What the exercise asks: Look through the lines below; wherever the word "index" appears, copy that line.

Material provided:
[Start of section]

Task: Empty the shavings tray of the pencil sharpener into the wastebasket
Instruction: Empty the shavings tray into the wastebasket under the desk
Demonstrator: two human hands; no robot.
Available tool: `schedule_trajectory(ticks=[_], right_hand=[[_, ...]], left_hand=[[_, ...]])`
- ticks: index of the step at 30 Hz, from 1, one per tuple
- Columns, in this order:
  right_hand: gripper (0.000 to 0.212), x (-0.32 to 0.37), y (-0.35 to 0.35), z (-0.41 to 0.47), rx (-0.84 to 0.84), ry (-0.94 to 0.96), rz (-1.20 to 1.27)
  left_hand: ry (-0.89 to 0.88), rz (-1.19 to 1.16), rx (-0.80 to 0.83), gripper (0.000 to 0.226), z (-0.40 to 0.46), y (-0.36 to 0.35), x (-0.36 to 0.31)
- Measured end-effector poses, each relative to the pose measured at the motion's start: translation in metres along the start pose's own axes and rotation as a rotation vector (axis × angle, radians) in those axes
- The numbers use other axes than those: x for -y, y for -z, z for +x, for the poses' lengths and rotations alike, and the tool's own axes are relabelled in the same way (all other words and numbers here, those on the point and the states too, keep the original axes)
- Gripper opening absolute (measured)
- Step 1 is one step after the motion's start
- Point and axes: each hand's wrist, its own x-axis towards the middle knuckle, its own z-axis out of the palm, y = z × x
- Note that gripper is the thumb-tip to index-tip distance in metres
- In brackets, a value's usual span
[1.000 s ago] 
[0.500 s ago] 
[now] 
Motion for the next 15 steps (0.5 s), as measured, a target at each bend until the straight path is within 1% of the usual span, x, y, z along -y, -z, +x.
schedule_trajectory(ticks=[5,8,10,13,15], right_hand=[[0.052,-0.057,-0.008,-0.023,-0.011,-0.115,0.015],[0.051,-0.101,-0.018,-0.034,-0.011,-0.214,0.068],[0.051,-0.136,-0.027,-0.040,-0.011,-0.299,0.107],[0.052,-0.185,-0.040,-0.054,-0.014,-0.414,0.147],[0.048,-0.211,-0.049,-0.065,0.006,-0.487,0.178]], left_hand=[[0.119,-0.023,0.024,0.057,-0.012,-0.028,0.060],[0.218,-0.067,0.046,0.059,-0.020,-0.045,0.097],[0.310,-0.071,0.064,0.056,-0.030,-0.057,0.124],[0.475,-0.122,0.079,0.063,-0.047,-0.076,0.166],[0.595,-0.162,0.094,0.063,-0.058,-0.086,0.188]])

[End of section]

Result below:
- ticks: index of the step at 30 Hz, from 1, one per tuple
- Note that gripper is the thumb-tip to index-tip distance in metres

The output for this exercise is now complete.